Think of a healthy economy in which firms compete on a level playing field. In such an economy, entrepreneurs busy themselves creating new products and services, new production techniques, and new ways of creating value for customers.

But now consider a sick economy, one that has succumbed to the pathology of privilege. In this economy, entrepreneurs busy themselves in what economist William Baumol has called “unproductive entrepreneurship.” Instead of devising new ways to create value for customers, they devise new ways to obtain government-granted privileges: new legal gambits to hobble their competitors, new regulations that will help them secure market share, new ways to ingratiate themselves to politicians handing out favors.

Two decades ago, economists Kevin Murphy, Andrei Shleifer, and Robert Vishny studied this phenomenon using data from dozens of countries. As a proxy for productive entrepreneurship, they examined the share of students in each country concentrating in engineering. And as a proxy for unproductive entrepreneurship, they examined the share of students concentrating in law. After controlling for other factors, they found that a 10 percentage point increase in the share of students concentrating in law was associated with 0.78 percentage point slower annual growth in per capita GDP. Economic growth was slower in countries where there seemed to be more rent-seeking.

In my chart this week I put their finding in context. If, since 1980, U.S. per capita GDP had grown 0.78 percentage points faster than it actually did, then 2011 per capita production would have been $54,000 rather than $43,000. Since compensation is highly correlated with productivity, this means that Americans could be making thousands of dollars more per year were it not for rent seeking.

The Murphy, Shleifer, and Vishny paper is now quite famous, taught in most public choice classes. Sometimes people refer to it and the large literature it spawned as the “are lawyers good for growth?” literature. I think this unfairly maligns lawyers. As I write in the Pathology:

Up to a certain point, lawyers are theoretically good for growth; they help delineate and define property rights and they help maintain the rule of law. But beyond some minimum point, more lawyers may lead to more rent-seeking. Even if lawyers themselves are not the cause of rent seeking, they may be an indication of it. In the same way that a large number of police per capita may be an indication of a city’s inherent violence, a large number of lawyers per capita may be an indication of a nation’s tendency to rent-seek.


Central Planning Didn’t Work; Let’s Plan Harder!
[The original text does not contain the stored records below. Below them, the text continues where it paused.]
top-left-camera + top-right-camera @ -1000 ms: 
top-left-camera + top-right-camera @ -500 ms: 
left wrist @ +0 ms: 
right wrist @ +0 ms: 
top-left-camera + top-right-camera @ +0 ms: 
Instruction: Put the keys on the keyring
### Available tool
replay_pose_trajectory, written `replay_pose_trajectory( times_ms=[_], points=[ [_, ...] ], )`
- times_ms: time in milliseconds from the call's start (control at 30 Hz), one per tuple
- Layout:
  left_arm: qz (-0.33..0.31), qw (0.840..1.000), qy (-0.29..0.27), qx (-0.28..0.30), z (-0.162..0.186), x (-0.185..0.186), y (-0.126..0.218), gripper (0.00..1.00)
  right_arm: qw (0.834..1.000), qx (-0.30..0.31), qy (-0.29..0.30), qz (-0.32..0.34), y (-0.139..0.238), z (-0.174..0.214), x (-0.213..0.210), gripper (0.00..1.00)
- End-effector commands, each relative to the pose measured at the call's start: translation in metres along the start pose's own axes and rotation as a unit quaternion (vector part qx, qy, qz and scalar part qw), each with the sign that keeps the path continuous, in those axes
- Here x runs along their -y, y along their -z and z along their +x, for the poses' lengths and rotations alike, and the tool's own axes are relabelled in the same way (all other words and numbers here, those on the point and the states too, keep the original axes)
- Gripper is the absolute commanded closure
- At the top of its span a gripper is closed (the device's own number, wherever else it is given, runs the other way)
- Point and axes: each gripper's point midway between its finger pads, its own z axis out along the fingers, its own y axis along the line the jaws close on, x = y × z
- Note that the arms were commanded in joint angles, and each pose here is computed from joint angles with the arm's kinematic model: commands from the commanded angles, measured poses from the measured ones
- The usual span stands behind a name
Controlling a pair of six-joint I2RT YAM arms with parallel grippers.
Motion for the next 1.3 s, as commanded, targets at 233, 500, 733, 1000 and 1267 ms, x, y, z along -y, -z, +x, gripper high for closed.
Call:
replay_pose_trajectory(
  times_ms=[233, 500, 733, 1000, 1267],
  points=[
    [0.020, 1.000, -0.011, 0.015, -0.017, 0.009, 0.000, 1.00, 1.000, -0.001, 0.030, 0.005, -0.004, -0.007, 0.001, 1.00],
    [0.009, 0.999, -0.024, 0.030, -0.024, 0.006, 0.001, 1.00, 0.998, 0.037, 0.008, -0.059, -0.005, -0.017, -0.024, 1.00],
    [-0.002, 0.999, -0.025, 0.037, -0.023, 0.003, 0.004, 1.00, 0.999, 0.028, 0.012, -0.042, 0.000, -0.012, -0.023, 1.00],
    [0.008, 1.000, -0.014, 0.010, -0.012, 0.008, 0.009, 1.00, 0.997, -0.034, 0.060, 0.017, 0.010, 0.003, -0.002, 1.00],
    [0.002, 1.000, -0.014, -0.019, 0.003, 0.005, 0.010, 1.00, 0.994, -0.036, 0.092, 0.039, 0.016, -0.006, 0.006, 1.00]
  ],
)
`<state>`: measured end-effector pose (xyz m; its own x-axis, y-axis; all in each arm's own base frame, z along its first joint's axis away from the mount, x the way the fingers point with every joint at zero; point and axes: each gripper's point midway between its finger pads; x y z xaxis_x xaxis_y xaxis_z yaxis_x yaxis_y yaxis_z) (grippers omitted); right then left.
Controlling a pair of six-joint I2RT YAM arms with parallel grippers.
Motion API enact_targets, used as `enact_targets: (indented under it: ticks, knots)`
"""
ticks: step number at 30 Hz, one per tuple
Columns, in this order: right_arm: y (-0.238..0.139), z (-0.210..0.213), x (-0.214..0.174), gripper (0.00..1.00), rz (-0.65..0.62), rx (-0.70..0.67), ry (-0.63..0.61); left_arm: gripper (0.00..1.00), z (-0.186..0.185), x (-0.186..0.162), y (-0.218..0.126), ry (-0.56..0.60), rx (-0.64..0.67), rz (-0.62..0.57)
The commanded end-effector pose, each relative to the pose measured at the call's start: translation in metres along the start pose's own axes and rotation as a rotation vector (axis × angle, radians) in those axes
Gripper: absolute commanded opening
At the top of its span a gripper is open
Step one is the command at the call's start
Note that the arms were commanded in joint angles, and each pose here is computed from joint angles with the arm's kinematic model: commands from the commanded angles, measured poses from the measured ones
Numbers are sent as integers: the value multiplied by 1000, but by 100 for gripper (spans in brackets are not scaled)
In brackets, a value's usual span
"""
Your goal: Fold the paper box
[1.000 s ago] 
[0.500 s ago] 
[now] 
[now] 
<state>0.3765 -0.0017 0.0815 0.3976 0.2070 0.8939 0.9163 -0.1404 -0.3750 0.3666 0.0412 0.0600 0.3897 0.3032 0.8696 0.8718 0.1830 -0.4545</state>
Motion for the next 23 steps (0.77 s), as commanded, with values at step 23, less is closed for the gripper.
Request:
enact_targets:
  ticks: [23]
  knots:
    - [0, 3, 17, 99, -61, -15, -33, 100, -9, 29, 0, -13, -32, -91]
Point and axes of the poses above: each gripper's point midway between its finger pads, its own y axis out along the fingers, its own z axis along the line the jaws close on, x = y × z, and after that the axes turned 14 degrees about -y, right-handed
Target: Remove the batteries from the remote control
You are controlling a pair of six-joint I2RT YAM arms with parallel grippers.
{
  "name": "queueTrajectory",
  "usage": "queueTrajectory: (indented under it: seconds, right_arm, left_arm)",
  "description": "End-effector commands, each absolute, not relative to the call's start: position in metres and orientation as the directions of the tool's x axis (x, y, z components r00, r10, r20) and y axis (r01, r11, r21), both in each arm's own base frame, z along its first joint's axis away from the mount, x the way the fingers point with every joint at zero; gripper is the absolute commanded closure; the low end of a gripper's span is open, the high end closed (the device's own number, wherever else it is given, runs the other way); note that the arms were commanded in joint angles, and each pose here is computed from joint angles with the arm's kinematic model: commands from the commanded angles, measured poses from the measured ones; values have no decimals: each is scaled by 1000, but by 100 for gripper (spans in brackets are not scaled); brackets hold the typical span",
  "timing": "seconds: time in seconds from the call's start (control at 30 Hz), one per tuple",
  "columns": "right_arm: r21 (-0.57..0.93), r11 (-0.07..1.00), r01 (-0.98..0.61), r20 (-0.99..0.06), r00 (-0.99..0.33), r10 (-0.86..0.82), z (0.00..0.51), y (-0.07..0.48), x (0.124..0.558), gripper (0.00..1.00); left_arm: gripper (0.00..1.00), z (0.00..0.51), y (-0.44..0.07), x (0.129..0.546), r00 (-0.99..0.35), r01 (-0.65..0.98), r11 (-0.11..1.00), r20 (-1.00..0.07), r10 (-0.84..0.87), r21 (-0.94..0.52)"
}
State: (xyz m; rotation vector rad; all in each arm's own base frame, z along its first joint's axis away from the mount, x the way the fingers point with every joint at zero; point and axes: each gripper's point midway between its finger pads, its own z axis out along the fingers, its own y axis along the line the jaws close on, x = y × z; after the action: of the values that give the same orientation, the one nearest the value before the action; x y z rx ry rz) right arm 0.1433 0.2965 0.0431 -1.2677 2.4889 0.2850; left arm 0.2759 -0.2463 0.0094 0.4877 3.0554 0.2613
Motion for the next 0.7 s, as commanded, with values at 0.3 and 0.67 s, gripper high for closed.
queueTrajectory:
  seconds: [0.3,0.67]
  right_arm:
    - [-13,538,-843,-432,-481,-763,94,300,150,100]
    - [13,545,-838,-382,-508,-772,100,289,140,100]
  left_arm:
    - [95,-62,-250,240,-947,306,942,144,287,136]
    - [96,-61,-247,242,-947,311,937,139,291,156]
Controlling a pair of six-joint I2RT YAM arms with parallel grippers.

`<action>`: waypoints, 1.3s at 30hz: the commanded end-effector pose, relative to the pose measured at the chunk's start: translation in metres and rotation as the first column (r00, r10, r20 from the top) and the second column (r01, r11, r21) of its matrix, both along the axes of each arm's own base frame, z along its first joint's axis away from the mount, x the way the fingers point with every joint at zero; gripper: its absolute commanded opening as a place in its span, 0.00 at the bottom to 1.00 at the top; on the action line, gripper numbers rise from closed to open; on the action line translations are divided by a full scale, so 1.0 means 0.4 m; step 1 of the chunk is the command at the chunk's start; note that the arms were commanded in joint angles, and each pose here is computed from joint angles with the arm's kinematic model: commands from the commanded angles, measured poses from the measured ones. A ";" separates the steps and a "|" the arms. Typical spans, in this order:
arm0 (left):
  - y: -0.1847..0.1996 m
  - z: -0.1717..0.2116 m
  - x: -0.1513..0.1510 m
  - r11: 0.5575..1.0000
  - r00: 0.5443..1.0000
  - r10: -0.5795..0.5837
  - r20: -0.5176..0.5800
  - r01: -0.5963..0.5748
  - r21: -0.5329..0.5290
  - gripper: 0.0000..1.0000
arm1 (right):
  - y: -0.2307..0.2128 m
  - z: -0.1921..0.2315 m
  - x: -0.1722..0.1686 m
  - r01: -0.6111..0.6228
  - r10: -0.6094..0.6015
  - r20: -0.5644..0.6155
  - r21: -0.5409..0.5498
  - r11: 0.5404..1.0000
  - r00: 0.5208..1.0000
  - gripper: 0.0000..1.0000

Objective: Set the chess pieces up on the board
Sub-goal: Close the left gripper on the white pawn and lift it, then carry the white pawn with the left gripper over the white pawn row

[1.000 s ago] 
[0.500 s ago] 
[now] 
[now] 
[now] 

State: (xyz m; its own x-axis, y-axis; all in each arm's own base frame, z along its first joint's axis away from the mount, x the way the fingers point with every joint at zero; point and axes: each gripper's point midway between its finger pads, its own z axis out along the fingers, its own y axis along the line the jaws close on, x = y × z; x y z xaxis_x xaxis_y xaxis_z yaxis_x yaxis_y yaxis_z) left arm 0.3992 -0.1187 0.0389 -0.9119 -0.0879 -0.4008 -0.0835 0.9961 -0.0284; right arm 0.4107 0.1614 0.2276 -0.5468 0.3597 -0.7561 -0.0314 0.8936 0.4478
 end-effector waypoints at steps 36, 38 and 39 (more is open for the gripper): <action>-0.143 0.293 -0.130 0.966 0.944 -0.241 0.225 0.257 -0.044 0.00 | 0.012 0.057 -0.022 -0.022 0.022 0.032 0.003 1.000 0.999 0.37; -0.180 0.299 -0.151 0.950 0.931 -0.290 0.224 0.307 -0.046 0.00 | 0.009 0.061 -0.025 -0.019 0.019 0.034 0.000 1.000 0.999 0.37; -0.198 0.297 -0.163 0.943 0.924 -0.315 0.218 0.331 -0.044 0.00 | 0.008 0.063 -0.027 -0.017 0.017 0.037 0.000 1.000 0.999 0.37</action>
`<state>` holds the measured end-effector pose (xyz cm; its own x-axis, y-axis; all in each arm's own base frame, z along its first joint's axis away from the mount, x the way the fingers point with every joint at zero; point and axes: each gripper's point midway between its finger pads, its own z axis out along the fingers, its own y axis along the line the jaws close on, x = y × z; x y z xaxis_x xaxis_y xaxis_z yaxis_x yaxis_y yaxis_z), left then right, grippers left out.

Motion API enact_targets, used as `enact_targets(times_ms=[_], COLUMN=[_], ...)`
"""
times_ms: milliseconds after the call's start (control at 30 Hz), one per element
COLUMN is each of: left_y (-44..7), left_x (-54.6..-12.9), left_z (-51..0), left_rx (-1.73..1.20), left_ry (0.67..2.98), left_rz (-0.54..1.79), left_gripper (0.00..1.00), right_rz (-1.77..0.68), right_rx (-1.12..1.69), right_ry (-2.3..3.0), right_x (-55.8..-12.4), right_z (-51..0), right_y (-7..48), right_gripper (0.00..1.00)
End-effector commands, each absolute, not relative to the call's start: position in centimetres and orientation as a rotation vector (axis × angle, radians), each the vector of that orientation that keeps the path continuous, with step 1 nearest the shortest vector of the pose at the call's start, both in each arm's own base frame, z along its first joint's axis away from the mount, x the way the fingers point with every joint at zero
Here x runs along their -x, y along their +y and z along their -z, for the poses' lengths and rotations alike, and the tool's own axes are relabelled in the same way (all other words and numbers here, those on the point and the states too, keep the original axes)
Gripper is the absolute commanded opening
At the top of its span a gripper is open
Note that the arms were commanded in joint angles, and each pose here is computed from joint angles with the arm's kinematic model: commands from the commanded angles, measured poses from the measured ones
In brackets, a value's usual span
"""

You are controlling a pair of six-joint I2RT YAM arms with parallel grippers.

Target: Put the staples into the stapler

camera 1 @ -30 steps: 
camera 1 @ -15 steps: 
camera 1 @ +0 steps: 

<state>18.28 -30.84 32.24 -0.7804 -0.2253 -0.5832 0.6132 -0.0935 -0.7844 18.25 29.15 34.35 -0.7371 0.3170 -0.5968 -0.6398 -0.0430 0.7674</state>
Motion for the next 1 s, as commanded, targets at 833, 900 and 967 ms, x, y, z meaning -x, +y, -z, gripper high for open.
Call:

The Manhattan Institute’s Julia Vitullo-Martin reviews Samuel Zipp’s Manhattan Projects in today’s Wall Street Journal. Convinced that “bureaucratic and technical talent” had secured victory in World War II, she writes that post-war reformers trained themselves “on eradicating slums and rejuvenating urban economies.” The tools of their trade, unfortunately, were the power of eminent domain and a conviction in the efficacy of central planning.

The results were not good.  As Vitullo-Martin writes:

In the end, they bungled the job: The poor found themselves driven from their neighborhoods and resegregated into public housing. The modern utopias that supposedly awaited them turned out, all too often, to be hellish hives of alienation and anomie, rife with crime and devoid of human touches.

Though Mr. Zipp’s account is apparently “absorbing,” he ends with the odd conclusion that we need a more comprehensive vision of urban renewal.

This reminds me of the result obtained by economists Philippe Aghion, Yann Algan, Pierre Cahuc, and Andrei Shleifer. As Reason’s William Eggers and John O’Leary put it:

An important recent academic study called “Regulation and Distrust” shows that, paradoxically, the worse government performs, the more citizens demand greater government intervention. The authors’ explanation for this curious finding is that in societies where people distrust large institutions—whether government or big business—the demand for more regulation and for more government is higher, even when government is incompetent or downright corrupt.